> _Directions_: What is needed is an exact repeat of the entries, with no pictures in it.

> _Material for this task_:
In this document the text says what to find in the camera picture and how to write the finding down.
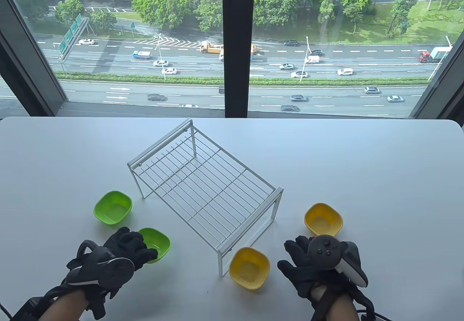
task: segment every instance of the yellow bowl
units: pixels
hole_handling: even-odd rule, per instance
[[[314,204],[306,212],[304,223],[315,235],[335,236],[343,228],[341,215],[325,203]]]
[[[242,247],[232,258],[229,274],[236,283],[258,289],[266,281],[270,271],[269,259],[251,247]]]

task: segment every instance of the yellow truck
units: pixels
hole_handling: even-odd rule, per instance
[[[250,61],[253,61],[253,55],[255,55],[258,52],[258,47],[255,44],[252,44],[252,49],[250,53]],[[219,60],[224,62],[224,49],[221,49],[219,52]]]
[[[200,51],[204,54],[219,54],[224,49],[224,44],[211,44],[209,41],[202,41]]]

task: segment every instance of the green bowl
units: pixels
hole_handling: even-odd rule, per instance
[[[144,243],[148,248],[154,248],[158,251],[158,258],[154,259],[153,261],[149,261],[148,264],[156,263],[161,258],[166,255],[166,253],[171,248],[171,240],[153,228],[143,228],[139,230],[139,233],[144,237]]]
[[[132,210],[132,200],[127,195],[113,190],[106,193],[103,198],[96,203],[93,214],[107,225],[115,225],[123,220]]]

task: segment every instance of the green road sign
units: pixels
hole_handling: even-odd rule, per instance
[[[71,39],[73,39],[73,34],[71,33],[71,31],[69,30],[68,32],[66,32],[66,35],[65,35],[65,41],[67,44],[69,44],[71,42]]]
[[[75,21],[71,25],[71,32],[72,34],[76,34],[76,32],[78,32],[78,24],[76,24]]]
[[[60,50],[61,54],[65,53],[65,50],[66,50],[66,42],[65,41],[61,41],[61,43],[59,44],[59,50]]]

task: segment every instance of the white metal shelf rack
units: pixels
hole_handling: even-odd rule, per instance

> _Result_:
In this document the text says what to find in the camera picture and how to write the finding down.
task: segment every instance of the yellow bowl
units: pixels
hole_handling: even-odd rule, per instance
[[[314,204],[306,212],[304,223],[315,235],[335,236],[343,228],[341,215],[325,203]]]
[[[242,247],[232,258],[229,274],[236,283],[258,289],[266,281],[270,271],[269,259],[251,247]]]

task: segment every instance of the yellow truck
units: pixels
hole_handling: even-odd rule, per instance
[[[250,61],[253,61],[253,55],[255,55],[258,52],[258,47],[255,44],[252,44],[252,49],[250,53]],[[219,60],[224,62],[224,49],[221,49],[219,52]]]
[[[200,51],[204,54],[219,54],[224,49],[224,44],[211,44],[209,41],[202,41]]]

task: segment every instance of the green bowl
units: pixels
hole_handling: even-odd rule, per instance
[[[144,243],[148,248],[154,248],[158,251],[158,258],[154,259],[153,261],[149,261],[148,264],[156,263],[161,258],[166,255],[166,253],[171,248],[171,240],[153,228],[143,228],[139,230],[139,233],[144,237]]]
[[[132,210],[132,200],[127,195],[113,190],[106,193],[103,198],[96,203],[93,214],[107,225],[115,225],[123,220]]]

task: segment every instance of the green road sign
units: pixels
hole_handling: even-odd rule, per instance
[[[71,39],[73,39],[73,34],[71,33],[71,31],[69,30],[68,32],[66,32],[66,35],[65,35],[65,41],[67,44],[69,44],[71,42]]]
[[[75,21],[71,25],[71,32],[72,34],[76,34],[76,32],[78,32],[78,24],[76,24]]]
[[[60,50],[61,54],[65,53],[65,50],[66,50],[66,42],[65,41],[61,41],[61,43],[59,44],[59,50]]]

task: segment every instance of the white metal shelf rack
units: pixels
hole_handling: even-odd rule, per instance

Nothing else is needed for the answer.